# Hamachi



## Jackiefrost9 (Jun 17, 2004)

So I just found this part of the forum and I figured I would share some of my neat little toys, the first being the program Hamachi.

Hamachi is a vpn program. What does that mean? That means you can use it to create a LAN without having to have the computers be in the same building.
In fact they can be anywhere.
It's a great program if any of you game and have friends who game.

you can get it here:
http://www.hamachi.cc/

Just have all of your friends install it and then you'll be able to share files and play LAN games as if they were on the same LAN as you.

We also use it if someone can't make it to one of your LAN parties, instead they can play from thier house with us.

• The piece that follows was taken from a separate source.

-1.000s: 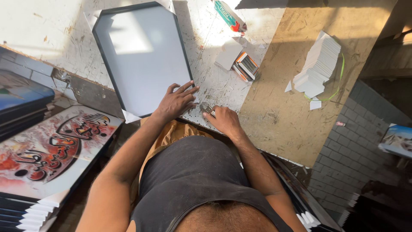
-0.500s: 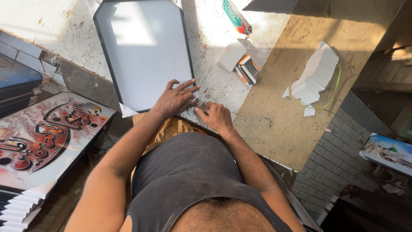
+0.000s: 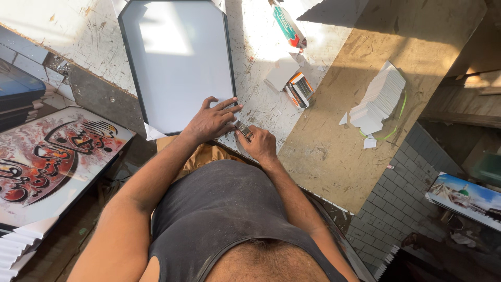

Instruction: The person repeatedly trims the edges of rectangular picture frames using a utility knife. They place each frame on a workbench, cut along the edges, and stack the finished frames. The person handles multiple frames one at a time, occasionally picking up new frames from a nearby stack.

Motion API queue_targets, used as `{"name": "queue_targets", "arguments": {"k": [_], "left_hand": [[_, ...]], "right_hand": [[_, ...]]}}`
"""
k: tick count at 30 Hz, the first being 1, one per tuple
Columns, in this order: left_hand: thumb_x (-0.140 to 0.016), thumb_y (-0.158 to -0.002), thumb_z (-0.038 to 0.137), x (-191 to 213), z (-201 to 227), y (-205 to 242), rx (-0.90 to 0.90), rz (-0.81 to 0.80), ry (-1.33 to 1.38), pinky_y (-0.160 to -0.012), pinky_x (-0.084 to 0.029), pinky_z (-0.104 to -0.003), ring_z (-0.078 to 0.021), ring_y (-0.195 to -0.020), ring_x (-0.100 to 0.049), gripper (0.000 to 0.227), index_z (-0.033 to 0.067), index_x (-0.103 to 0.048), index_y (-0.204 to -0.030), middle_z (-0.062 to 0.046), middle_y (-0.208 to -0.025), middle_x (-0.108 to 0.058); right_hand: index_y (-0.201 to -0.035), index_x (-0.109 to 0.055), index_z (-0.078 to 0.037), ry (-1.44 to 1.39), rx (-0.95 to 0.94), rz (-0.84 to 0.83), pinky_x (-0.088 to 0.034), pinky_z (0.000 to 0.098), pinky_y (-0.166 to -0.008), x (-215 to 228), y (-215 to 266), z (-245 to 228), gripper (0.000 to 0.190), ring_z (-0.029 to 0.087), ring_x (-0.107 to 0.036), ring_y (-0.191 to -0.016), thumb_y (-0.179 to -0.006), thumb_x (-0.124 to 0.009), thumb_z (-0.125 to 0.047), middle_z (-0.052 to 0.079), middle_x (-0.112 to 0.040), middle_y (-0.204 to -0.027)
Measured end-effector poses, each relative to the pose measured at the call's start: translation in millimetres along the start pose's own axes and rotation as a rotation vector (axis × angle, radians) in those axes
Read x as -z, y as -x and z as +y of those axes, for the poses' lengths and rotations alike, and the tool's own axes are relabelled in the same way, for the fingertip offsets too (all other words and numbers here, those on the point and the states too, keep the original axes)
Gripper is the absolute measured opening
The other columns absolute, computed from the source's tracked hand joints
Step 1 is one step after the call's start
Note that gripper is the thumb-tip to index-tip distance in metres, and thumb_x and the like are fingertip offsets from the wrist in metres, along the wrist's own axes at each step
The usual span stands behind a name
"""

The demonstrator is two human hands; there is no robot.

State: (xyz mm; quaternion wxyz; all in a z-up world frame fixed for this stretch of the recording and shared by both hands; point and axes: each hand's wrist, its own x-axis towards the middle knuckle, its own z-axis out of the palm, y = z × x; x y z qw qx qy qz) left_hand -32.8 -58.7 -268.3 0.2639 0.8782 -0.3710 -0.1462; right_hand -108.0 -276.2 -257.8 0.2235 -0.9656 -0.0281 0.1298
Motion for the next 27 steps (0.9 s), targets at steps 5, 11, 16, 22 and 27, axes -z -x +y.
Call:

After you install it you must create a new network, give it a password, and then tell your friends about it.

I think it's pretty cool.


----------



## franca (Aug 26, 2002)

Jackiefrost9 said:


> So I just found this part of the forum and I figured I would share some of my neat little toys, the first being the program Hamachi.
> 
> Hamachi is a vpn program. What does that mean? That means you can use it to create a LAN without having to have the computers be in the same building.
> In fact they can be anywhere.
> ...


Check post 386 in. Cool Site Of The Day...............


----------



## Jackiefrost9 (Jun 17, 2004)

ah really? well cool.


----------



## Stoner (Oct 26, 2002)

It had been the decision of the mods not to discus Hamachi because of rules in place on P2P.

Link


----------



## JohnWill (Oct 19, 2002)

Actually, it was a decision of board management, we're just the traffic cops.










With that in mind, I'm going to close this one.


----------